In vielen Bundesländern beginnt das neue Schuljahr und die jüngste Debatte um adäquate Maßnahmen hinsichtlich mangelnder Sprachkompetenz von Kindern bricht nicht ab.
#Berlin hat bereits die Kita-Pflicht für Kinder mit Sprachförderbedarf eingeführt. Das aus gutem Grund: In einigen Kindertagesstätten liegt der Migrationsanteil bei 93 %, Deutsch ist mithin nicht die Muttersprache. 
Allerdings widersetzen sich einige Eltern dem verbindlichen Besuch der der „Vorschule“.
Etwa 2000 Kinder pro Jahrgang gehen in Berlin zur Kita. 
Knapp zwanzig Monate vor Schulbeginn müssen die Kinder einen Sprachtest absolvieren. Jedoch erscheinen überhaupt nur 1100 zur verpflichteten Sprachfeststellung. Sage und schreibe 900 der getesteten Kinder haben tatsächlich Bedarf ihre Sprachfähigkeit zu verbessern.
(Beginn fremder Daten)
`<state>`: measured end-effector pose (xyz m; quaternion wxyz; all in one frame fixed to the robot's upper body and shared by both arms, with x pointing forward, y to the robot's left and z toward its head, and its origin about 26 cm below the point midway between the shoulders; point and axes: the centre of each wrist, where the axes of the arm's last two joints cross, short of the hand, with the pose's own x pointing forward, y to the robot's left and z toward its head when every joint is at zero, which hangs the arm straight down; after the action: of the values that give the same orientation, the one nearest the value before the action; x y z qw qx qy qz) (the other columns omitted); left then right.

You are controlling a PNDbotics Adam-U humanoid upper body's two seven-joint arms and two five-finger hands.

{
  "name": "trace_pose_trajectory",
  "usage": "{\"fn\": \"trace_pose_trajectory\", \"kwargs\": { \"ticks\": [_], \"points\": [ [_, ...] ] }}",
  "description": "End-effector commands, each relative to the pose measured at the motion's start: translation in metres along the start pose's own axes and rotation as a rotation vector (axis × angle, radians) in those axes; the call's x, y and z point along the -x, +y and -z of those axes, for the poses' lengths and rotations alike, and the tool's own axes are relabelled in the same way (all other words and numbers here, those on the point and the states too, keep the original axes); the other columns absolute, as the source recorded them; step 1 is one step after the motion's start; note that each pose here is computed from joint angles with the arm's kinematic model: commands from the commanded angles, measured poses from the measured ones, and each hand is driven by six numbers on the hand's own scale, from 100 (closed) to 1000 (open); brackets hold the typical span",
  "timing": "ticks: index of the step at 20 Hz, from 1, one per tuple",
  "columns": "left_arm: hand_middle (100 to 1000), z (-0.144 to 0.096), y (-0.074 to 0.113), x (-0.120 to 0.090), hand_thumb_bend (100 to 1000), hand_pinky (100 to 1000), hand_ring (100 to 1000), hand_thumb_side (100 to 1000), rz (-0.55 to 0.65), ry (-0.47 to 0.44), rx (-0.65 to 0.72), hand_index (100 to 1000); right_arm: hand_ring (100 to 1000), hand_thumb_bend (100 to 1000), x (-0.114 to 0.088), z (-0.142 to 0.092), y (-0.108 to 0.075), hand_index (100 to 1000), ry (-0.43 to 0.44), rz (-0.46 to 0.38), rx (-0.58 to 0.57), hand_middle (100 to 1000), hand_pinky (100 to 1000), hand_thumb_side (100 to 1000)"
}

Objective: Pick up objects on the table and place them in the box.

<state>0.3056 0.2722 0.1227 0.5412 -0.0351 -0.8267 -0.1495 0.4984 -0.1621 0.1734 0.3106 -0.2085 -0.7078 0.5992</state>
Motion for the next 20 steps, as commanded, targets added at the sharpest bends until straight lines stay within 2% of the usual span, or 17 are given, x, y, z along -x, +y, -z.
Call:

In der Konsequenz müssen die betroffenen Jungen und Mädchen mindestens fünf Stunden pro Tag eine Kita aufsuchen. (Die Dunkelziffer dürfte groß sein, da fast die Hälfte gar nicht erst den Test durchläuft)
Die Eltern von 700 der 900 Kinder mit Fördernotwendigkeit halten sich nicht an die Vorgabe und missachten die Gesetzeslage.
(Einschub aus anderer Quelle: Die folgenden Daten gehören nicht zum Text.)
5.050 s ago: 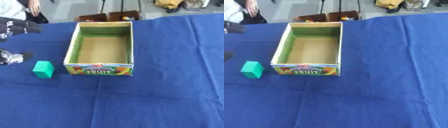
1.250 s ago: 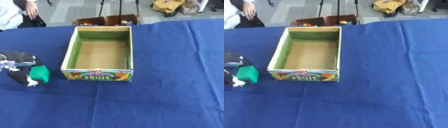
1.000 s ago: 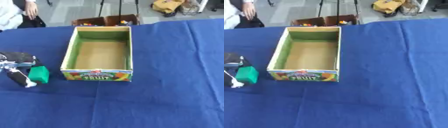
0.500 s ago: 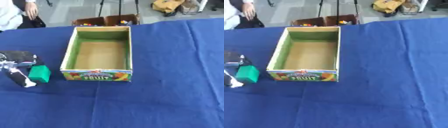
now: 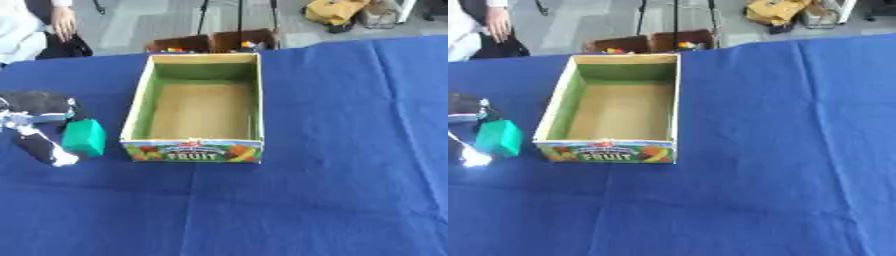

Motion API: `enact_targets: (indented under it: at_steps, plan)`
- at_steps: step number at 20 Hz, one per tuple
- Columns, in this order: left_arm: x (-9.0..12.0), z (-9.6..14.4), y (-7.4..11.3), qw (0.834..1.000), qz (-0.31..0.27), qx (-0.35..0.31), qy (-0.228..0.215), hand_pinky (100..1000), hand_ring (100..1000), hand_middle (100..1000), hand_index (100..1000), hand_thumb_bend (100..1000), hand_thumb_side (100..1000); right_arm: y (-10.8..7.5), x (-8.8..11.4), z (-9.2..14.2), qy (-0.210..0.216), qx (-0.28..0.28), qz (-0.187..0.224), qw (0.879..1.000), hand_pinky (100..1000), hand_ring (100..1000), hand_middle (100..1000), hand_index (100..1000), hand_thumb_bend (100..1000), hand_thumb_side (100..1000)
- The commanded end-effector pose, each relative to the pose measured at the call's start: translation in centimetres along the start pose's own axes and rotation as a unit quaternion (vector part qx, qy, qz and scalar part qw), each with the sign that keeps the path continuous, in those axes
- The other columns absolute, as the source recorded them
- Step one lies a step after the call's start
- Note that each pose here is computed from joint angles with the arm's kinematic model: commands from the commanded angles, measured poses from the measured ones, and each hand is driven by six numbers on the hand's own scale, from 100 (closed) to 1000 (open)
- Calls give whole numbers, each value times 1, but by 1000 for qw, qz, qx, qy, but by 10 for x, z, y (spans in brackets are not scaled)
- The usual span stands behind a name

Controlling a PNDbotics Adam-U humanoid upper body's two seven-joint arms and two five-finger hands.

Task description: Pick up objects on the table and place them in the box.

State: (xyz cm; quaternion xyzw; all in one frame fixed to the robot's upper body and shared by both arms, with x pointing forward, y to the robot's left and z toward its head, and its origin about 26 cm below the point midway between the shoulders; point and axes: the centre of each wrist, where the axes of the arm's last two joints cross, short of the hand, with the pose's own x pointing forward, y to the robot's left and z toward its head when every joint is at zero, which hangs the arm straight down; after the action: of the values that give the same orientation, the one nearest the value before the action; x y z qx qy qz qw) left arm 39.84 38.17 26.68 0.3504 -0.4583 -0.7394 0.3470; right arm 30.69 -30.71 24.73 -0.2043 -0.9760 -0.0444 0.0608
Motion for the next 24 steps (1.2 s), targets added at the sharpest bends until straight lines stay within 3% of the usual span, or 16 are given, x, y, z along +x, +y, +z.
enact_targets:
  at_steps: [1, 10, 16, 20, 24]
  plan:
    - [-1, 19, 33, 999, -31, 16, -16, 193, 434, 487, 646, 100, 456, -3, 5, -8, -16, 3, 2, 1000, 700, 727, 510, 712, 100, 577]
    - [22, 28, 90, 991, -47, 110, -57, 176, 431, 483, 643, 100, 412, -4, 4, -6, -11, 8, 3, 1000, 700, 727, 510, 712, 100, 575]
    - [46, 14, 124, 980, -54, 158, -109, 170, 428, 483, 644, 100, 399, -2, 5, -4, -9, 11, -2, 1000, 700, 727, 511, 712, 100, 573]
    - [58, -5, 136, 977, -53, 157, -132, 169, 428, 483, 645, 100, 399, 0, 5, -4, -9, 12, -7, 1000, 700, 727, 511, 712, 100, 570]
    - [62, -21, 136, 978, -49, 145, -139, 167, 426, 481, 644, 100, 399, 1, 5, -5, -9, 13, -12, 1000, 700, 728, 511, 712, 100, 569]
Vorschulische Sprachförderung ist Teil der Schulpflicht und ein Verstoß kann mit Bußgeldern von bis zu 2.500,- € geahndet werden.
Die Bezirke sehen in der gegenwärtigen Situation sehr bereitwillig darüber hinweg irgendeine Pflicht durchzusetzen, da sie ohnehin nicht genügend Plätze für alle Kinder nachweisen können.
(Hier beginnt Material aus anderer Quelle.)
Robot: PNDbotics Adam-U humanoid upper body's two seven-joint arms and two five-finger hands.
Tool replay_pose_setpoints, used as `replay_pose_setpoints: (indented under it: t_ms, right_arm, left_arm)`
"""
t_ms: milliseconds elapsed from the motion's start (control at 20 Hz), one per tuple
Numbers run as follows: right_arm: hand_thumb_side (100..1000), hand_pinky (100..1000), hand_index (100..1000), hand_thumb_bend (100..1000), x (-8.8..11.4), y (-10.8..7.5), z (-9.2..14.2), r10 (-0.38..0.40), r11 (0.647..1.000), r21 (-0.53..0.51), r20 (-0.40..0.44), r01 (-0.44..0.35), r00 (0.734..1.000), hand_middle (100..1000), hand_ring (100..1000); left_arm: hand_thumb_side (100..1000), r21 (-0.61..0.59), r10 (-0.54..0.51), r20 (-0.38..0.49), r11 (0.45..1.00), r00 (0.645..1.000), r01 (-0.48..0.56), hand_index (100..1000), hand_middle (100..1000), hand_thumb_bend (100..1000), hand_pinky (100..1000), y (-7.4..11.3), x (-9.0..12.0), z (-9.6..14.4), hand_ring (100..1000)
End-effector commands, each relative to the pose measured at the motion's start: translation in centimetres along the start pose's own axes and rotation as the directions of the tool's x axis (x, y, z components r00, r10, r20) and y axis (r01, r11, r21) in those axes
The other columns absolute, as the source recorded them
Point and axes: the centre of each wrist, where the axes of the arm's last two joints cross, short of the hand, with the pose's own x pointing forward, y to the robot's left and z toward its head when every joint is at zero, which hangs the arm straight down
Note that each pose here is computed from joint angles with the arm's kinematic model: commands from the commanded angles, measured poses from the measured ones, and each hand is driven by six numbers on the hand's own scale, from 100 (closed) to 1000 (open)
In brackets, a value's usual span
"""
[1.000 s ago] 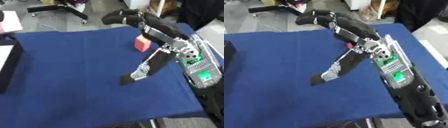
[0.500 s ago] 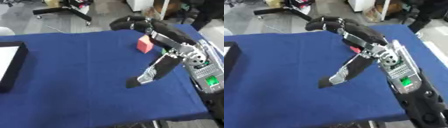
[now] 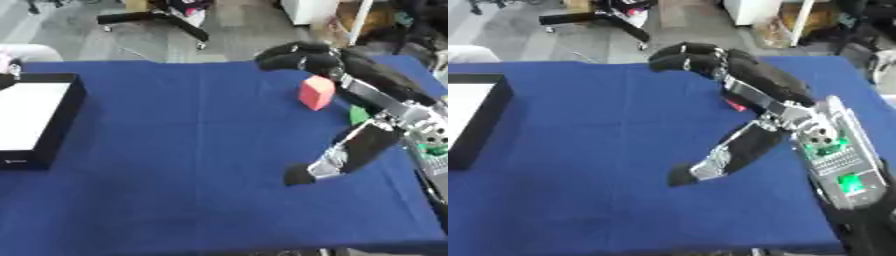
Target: Pick up the objects with one hand, pass them to the other hand, and then place them into the box on the other side of the table.
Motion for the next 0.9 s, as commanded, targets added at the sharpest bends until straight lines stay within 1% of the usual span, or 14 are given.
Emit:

Dieser Fall ist erneut ein gutes Beispiel unserer komplett entgleisten Politik: 
Wir unterstützen mangelndes Integrationsbewusstsein auf Seiten der betroffenen Zuwanderer und verhöhnen darüber unsere eigenen Regeln, da sie zwar auf dem Papier existieren, jedoch nur dann Anwendung finden, wenn es in den Komfortbereich regierenden Parteien passt.
Es ist offensichtlich, dass die aktuelle Situation die Regierung überfordert: Das „Gute-Kita“-Gesetz kann gegen eben die oben benannten Probleme nichts ausrichten. Im Alltag müssen Erzieher und Kindergartenkinder die Konsequenzen ausbaden.
Ich sehe daher keine andere Option, als auf eine vorschulische Förderung in den Bedarfsbereichen zu bestehen und diese konsequent umzusetzen.